Folksters The Melodic are causing a stir brilliantly fusing the South American rhythms with, er, British Indie pop, writes Tim Hughes

South London is perhaps not the first place you’d expect to come across a band playing the folk melodies of the Andes. Bolivia, sure; but Brixton?

Trading under the singularly well-suited name The Melodic, Rudi Schmidt and his bunch of boundary-crunching folksters are doing something utterly fresh. Fusing the rhythms of South America and Africa with good old British indie-pop, Rudi and fellow founding member, and former schoolmate, Huw Williams are grabbing the folk-pop baton from the likes of Mumford & Sons, and running ahead with a turbo-charged blast of feel-good tropical sunshine.

It’s a sound which is tailor-made for the summer, and which is going down well all over the place. Their reputation as an engaging live spectacle has seen them supporting acts as diverse as Saharan Tuareg band Tinariwen and fresh-faced Londoners Bombay Bicycle Club.

Tonight (Friday) they share the stage at William Osler House, Oxford, with another bunch of cultural cross-pollinators: the Zulu-inspired Count Drachma, fronted by Oli Steadman from Oxford folk-rockers Stornoway.

“It’s hard to describe what we do,” says Rudi, talking from his home in Peckham – a place as far removed from the pristine peaks of the Andes as it’s possible to get.

“We usually say it’s Afro-folk-pop with a Latin twist. Someone flatteringly described it as sounding like (Talking Heads frontman) David Byrne and (Jamaican reggae producer and melodica player) Augustus Pablo fronting an Andean folk band. We have all of those influences.”

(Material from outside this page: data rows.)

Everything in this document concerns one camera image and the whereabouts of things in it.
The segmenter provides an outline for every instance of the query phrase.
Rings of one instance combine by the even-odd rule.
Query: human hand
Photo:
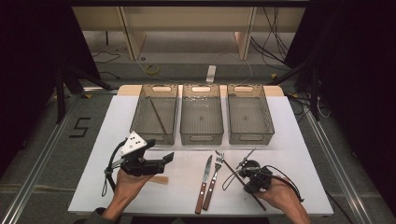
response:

That Latin twist comes from Rudi’s championing of the charango – a short South American lute.

“I started playing it before I got into Andean music,” he says. “I got more and more into the music though, and eventually travelled to South America to learn about it. There was something about Andean music that spoke to me. It is uniquely beautiful melodic music which harnesses a native element while also including Spanish baroque and African music.

“It’s not that popular because people associate it with embarassing busking bands. But we don’t have pan pipes. I think that might be taking it too far. We are hinting at it without shouting it.

He went to Bolivia, where he studied with legendary ‘charanguista’ Ernesto Cavour Chile. He also became inspired by Latin America’s turbulent political past and resistance heroes, such as the rebel guitarist Victor Jara, whose hand’s were symbolically broken by soldiers loyal to the Chilean dictator Augusto Pinochet, and then murdered.

It’s not just the charango that sets them apart from the usual indie-folk offering, however. They are also keen on the melodica and even the kora – an elaborate West African string instrument, similar to a harp. That exoticism is layered over a love of homegrown dub reggae, dance music and earlier 2 Tone pop by the likes of The Specials.

“We never thought about the kind of music we were making, we just made it,” says Rudi.

“Growing up in London, where there is lots of diversity and openness, we listened to lots of different music. In Brixton we were exposed to reggae, which is still a huge influence, even if it’s not explicit. Ours is a post-internet sound which reflects the fact that people can listen to music from anywhere in the world – even contemporary underground music.”

Their album Effra Parade is as much a homage to world music as it is to Rudi and Huw’s Brixton roots (the area is home to Effra Road and the popular Effra Hall Tavern).

“In our songwriting we don’t really do the ‘boy meets girl’ thing, apart from the song Piece Me Back Together which was written in jest.

“Love songs can get to be a bit formulaic. It’s important to diversify your subject material – which I think we do.”

The Melodic play William Osler House, Headington, Oxford, tonight (Friday) - not Freud's as originally advertised. Support comes from Oxford’s Zulu-inspired Count Drachma.